EXERCISE REQUIREMENTS
Write out again, exactly, the lines below starting at the one with "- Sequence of" and ending at the one with "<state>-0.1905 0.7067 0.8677".

** DATA PROVIDED follows **

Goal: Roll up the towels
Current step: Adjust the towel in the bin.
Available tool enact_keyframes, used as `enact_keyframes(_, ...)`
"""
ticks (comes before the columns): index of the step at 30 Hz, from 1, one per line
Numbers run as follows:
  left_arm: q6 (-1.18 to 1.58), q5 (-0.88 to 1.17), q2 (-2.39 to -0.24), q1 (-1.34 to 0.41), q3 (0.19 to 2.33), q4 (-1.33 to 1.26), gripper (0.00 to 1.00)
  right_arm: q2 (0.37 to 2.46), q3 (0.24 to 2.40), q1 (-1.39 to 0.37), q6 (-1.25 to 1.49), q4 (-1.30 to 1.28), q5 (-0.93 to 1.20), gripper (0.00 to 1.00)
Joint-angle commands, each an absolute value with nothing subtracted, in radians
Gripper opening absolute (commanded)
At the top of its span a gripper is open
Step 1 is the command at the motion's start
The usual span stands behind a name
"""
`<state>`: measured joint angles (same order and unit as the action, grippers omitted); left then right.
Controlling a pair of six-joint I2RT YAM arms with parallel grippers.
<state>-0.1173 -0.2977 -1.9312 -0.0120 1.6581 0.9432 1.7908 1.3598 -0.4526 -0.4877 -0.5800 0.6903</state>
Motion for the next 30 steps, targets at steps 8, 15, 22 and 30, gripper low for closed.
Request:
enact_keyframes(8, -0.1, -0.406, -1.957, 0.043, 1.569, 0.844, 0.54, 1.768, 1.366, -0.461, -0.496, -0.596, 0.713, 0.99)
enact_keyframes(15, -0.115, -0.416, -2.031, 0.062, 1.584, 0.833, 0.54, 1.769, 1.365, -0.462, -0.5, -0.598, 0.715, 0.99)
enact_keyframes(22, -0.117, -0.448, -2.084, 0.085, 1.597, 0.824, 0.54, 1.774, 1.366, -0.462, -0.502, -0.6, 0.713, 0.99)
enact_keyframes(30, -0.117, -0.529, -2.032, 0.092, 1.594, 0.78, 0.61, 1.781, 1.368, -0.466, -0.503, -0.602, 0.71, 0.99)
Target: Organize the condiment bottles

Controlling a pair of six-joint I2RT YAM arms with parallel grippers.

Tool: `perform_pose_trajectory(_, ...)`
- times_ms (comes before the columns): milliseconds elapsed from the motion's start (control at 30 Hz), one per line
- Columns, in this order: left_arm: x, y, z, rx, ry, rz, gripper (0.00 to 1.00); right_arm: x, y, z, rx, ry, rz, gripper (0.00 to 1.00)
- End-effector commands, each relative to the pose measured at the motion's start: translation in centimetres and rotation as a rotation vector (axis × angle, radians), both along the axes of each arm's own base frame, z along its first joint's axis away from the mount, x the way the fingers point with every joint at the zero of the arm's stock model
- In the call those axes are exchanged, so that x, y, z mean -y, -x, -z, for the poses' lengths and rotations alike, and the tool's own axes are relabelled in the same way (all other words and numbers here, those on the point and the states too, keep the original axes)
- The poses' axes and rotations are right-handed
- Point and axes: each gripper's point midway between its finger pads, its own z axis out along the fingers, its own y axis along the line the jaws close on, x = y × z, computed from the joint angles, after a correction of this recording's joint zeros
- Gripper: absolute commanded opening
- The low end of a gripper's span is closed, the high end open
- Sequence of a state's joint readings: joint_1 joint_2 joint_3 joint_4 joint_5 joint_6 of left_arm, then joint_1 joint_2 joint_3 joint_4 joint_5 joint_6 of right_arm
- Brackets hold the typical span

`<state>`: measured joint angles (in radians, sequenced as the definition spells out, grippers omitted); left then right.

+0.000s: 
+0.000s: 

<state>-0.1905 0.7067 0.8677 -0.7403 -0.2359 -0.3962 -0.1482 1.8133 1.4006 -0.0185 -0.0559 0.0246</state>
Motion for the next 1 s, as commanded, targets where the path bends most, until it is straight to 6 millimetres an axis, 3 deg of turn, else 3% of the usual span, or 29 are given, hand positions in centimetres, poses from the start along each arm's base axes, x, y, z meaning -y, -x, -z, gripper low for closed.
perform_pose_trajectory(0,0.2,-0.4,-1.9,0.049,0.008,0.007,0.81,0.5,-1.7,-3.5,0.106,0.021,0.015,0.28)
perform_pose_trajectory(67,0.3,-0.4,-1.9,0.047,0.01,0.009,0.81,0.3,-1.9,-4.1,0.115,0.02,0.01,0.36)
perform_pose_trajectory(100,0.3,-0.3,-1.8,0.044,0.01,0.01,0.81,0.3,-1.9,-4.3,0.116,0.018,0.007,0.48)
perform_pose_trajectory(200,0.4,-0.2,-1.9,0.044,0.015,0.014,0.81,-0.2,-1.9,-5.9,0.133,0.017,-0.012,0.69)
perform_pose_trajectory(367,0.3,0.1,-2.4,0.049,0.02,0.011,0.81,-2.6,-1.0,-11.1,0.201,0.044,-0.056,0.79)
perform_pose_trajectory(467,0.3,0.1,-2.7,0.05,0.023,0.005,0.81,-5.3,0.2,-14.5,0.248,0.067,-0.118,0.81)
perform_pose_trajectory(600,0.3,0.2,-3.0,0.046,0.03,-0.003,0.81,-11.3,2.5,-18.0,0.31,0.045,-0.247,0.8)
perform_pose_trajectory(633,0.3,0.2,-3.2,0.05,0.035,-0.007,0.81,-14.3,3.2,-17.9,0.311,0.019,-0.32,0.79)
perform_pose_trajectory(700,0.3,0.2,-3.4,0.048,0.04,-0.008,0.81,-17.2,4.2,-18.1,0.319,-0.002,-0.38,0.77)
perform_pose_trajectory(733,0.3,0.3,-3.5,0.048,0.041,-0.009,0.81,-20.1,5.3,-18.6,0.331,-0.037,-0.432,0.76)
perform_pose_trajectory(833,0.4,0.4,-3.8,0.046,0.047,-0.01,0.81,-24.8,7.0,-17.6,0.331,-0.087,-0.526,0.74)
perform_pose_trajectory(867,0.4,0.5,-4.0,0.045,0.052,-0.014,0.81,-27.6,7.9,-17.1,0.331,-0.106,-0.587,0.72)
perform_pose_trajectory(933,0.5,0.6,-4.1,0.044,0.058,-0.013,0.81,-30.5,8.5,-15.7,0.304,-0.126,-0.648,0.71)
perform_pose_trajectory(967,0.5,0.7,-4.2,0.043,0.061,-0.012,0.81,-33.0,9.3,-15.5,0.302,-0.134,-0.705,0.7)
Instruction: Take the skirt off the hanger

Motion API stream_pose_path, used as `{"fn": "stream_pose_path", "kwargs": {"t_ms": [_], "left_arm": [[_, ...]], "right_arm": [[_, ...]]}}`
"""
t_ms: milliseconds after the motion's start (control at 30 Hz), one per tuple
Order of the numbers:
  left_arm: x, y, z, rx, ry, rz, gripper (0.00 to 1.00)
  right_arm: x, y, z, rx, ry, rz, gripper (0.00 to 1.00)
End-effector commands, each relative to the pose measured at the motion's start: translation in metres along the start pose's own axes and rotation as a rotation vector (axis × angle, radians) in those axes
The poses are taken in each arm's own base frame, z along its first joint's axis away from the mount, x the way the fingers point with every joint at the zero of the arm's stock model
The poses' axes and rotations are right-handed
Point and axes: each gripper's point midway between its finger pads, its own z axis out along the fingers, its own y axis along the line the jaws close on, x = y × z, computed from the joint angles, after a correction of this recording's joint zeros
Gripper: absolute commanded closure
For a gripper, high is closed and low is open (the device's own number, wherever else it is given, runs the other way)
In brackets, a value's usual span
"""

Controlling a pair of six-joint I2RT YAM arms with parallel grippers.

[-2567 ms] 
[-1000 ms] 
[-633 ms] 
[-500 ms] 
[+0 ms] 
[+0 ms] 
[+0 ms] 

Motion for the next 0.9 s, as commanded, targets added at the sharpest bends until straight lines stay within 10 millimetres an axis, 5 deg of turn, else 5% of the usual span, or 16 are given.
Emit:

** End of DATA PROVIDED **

SOLUTION FOR THIS TASK
- Sequence of a state's joint readings: joint_1 joint_2 joint_3 joint_4 joint_5 joint_6 of left_arm, then joint_1 joint_2 joint_3 joint_4 joint_5 joint_6 of right_arm
- Brackets hold the typical span

`<state>`: measured joint angles (in radians, sequenced as the definition spells out, grippers omitted); left then right.

+0.000s: 
+0.000s: 

<state>-0.1905 0.7067 0.8677 -0.7403 -0.2359 -0.3962 -0.1482 1.8133 1.4006 -0.0185 -0.0559 0.0246</state>

The exercise has been carried out in full.